→ **What you have to do**:
Lines below starting with the line with "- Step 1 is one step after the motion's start" and going on through the line with "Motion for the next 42" must be output exactly; the rest of the records must be left out.
── Data provided
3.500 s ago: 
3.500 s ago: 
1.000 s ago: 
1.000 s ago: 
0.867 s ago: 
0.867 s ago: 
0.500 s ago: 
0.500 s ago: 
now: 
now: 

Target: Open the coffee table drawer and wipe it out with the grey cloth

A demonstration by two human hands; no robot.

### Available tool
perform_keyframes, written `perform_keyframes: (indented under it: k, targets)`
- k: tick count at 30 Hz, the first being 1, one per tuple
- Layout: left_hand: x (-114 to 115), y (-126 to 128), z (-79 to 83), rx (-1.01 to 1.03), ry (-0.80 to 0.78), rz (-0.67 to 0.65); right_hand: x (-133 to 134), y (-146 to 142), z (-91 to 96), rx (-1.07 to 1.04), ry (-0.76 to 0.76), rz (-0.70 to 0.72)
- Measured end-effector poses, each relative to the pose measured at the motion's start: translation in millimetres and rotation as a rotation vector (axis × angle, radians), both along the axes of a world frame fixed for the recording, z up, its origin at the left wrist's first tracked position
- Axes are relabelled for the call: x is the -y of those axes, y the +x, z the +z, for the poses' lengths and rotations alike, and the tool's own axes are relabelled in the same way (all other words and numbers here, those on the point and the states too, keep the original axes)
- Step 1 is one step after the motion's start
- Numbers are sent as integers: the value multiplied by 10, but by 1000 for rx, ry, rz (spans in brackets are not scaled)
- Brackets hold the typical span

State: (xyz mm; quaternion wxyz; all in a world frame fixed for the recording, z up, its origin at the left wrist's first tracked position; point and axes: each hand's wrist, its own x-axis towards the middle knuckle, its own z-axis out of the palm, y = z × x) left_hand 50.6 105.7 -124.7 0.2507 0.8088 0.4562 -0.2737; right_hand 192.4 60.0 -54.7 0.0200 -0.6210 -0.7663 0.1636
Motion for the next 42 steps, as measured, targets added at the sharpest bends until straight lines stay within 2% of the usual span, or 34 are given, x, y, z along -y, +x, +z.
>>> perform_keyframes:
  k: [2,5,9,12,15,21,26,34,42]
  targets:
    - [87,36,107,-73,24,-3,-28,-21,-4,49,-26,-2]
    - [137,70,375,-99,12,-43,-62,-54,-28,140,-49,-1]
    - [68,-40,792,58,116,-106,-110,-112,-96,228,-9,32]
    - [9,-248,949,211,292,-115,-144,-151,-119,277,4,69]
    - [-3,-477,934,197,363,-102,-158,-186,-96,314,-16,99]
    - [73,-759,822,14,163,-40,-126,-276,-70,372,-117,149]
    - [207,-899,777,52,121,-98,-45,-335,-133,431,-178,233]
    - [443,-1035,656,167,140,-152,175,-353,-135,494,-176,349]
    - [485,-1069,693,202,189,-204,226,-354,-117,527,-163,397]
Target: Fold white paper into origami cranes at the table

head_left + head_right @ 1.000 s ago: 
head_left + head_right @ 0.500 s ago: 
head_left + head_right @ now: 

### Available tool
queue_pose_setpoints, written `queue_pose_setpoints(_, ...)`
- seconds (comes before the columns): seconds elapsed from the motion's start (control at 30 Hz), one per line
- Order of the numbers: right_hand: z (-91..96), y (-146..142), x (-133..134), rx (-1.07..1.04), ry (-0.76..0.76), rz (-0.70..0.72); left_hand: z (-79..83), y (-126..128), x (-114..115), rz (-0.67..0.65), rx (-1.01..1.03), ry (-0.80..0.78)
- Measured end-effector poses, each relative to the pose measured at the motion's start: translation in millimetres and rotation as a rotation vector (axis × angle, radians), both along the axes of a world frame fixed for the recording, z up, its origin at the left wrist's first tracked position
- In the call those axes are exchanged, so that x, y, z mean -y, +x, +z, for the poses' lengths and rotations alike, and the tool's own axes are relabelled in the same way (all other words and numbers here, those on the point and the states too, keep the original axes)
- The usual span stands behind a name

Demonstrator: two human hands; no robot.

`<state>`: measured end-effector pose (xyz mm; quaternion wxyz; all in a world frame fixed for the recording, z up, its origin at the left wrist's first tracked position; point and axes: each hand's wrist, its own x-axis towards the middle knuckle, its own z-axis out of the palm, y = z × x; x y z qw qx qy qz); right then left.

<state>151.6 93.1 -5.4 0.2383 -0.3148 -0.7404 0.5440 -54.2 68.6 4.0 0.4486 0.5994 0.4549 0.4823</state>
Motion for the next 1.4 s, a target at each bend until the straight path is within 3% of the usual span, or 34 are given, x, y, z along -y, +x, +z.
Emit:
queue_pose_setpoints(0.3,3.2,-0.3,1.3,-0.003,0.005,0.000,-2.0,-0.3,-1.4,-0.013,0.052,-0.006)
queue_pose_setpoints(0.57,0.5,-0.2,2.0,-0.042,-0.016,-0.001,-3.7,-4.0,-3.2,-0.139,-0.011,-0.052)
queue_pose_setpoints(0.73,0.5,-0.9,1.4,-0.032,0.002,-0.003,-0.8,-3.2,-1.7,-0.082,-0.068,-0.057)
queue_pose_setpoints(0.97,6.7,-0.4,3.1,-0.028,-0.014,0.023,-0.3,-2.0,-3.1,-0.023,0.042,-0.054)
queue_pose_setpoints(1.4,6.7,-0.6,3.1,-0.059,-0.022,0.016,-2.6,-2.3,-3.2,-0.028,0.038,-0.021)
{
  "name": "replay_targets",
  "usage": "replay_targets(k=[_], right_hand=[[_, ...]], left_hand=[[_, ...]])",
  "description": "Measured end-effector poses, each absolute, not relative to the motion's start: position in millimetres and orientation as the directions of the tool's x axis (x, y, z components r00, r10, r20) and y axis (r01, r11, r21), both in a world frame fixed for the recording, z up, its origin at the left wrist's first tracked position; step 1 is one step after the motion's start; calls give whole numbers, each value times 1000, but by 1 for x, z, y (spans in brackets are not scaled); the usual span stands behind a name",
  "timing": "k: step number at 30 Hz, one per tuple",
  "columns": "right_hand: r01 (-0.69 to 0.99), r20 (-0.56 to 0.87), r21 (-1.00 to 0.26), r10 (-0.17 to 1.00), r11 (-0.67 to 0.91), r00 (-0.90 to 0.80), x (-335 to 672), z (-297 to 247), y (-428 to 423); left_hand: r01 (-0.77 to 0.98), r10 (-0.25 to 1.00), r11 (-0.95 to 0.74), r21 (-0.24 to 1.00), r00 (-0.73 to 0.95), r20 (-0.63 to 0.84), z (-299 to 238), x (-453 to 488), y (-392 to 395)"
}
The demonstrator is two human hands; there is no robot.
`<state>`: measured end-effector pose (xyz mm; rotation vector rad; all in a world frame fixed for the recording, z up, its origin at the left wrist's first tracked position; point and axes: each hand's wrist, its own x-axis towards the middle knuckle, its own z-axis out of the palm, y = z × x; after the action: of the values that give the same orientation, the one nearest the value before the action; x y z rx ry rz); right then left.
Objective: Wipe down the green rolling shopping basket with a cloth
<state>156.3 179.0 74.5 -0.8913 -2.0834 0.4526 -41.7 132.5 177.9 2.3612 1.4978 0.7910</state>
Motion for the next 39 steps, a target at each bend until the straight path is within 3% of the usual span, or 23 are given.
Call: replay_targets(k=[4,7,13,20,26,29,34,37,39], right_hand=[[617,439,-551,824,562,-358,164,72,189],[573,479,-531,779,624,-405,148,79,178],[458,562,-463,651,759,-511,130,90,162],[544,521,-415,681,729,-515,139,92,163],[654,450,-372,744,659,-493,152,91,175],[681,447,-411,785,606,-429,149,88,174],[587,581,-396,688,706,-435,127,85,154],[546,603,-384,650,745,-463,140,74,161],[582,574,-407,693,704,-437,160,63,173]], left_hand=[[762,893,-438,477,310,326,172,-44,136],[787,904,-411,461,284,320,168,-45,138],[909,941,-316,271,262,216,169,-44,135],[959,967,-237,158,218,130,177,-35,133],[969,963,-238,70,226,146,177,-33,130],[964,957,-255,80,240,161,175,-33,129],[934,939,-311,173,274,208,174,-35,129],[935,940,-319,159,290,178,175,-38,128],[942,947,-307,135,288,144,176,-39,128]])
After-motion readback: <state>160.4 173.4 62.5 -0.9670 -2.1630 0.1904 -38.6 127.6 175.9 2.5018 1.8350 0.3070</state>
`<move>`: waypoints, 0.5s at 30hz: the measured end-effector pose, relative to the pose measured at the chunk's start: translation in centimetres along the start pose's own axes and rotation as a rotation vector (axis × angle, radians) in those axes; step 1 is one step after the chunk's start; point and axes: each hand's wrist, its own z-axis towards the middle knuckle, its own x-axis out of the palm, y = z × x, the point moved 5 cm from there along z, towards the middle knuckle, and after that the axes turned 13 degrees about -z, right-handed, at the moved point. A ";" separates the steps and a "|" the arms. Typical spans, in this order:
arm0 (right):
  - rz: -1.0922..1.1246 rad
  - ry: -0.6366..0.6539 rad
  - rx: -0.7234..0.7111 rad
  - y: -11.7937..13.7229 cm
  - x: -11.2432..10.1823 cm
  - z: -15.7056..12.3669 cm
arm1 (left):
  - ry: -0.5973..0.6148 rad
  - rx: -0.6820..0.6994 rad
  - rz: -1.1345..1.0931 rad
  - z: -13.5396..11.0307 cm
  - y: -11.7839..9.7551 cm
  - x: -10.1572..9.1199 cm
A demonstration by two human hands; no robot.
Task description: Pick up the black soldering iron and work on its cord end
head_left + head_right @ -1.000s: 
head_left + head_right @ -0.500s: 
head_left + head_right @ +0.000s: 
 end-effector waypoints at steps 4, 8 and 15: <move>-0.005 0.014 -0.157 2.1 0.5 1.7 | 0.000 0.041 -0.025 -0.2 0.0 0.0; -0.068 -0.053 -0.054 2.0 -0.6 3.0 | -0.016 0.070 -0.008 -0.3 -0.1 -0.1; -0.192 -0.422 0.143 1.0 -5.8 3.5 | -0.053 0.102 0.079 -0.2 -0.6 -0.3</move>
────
→ **Answer space**:
- Step 1 is one step after the motion's start
- Numbers are sent as integers: the value multiplied by 10, but by 1000 for rx, ry, rz (spans in brackets are not scaled)
- Brackets hold the typical span

State: (xyz mm; quaternion wxyz; all in a world frame fixed for the recording, z up, its origin at the left wrist's first tracked position; point and axes: each hand's wrist, its own x-axis towards the middle knuckle, its own z-axis out of the palm, y = z × x) left_hand 50.6 105.7 -124.7 0.2507 0.8088 0.4562 -0.2737; right_hand 192.4 60.0 -54.7 0.0200 -0.6210 -0.7663 0.1636
Motion for the next 42 steps, as measured, targets added at the sharpest bends until straight lines stay within 2% of the usual span, or 34 are given, x, y, z along -y, +x, +z.

Nothing else is required to complete this exercise.